Aim of the exercise:
Could you write out the opening lines of the data, word for word, stopping after the line that contains "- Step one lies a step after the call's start"?

Recorded information:
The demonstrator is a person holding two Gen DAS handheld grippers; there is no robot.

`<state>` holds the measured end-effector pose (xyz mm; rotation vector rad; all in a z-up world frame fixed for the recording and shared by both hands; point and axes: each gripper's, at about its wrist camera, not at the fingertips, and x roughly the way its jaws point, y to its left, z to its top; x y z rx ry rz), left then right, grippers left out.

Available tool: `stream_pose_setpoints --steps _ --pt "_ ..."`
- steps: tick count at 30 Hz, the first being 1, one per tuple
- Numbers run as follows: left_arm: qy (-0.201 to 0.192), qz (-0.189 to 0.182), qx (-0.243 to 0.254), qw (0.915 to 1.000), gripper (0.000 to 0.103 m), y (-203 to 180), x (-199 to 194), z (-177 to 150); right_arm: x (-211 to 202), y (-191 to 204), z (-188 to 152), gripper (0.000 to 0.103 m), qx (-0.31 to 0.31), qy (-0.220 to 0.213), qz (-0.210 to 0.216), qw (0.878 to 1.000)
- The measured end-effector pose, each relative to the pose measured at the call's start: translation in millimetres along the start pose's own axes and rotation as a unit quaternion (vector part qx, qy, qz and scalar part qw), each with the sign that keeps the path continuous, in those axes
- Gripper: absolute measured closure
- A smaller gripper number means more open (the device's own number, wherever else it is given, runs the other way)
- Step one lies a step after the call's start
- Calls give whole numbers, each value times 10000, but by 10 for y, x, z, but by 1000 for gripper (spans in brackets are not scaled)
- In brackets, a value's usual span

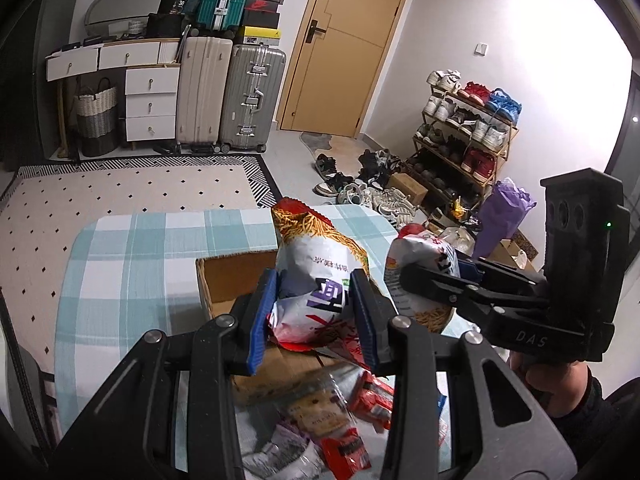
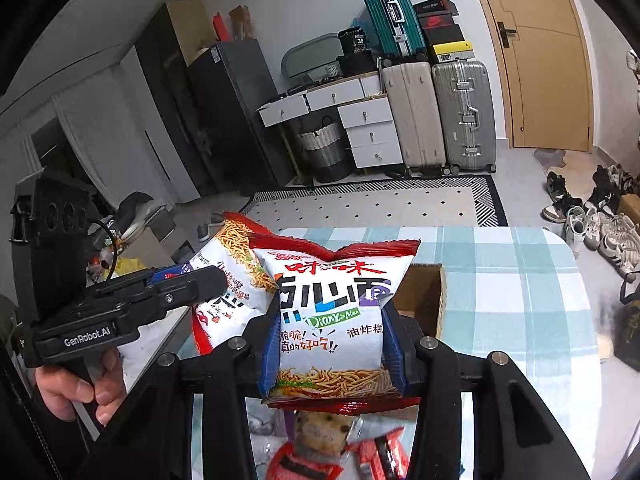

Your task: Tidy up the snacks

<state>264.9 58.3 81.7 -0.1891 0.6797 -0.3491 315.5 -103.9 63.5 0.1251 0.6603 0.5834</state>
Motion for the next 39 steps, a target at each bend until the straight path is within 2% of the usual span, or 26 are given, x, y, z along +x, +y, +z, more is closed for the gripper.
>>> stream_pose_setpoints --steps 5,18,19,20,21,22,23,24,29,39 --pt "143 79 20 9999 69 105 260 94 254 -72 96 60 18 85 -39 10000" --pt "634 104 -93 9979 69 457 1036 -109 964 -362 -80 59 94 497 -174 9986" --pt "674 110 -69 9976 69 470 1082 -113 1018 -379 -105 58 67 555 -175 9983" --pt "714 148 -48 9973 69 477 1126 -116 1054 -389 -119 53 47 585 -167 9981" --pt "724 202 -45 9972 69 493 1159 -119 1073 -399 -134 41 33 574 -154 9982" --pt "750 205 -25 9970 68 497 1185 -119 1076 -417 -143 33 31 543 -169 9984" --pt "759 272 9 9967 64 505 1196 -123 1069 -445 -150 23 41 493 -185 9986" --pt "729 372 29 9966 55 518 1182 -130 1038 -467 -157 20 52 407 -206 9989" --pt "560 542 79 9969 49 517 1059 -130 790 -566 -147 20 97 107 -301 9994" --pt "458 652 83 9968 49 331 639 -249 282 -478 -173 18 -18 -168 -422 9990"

Solution to this exercise:
The demonstrator is a person holding two Gen DAS handheld grippers; there is no robot.

`<state>` holds the measured end-effector pose (xyz mm; rotation vector rad; all in a z-up world frame fixed for the recording and shared by both hands; point and axes: each gripper's, at about its wrist camera, not at the fingertips, and x roughly the way its jaws point, y to its left, z to its top; x y z rx ry rz), left then right, grippers left out.

Available tool: `stream_pose_setpoints --steps _ --pt "_ ..."`
- steps: tick count at 30 Hz, the first being 1, one per tuple
- Numbers run as follows: left_arm: qy (-0.201 to 0.192), qz (-0.189 to 0.182), qx (-0.243 to 0.254), qw (0.915 to 1.000), gripper (0.000 to 0.103 m), y (-203 to 180), x (-199 to 194), z (-177 to 150); right_arm: x (-211 to 202), y (-191 to 204), z (-188 to 152), gripper (0.000 to 0.103 m), qx (-0.31 to 0.31), qy (-0.220 to 0.213), qz (-0.210 to 0.216), qw (0.878 to 1.000)
- The measured end-effector pose, each relative to the pose measured at the call's start: translation in millimetres along the start pose's own axes and rotation as a unit quaternion (vector part qx, qy, qz and scalar part qw), each with the sign that keeps the path continuous, in those axes
- Gripper: absolute measured closure
- A smaller gripper number means more open (the device's own number, wherever else it is given, runs the other way)
- Step one lies a step after the call's start

No other output is needed; the exercise is complete.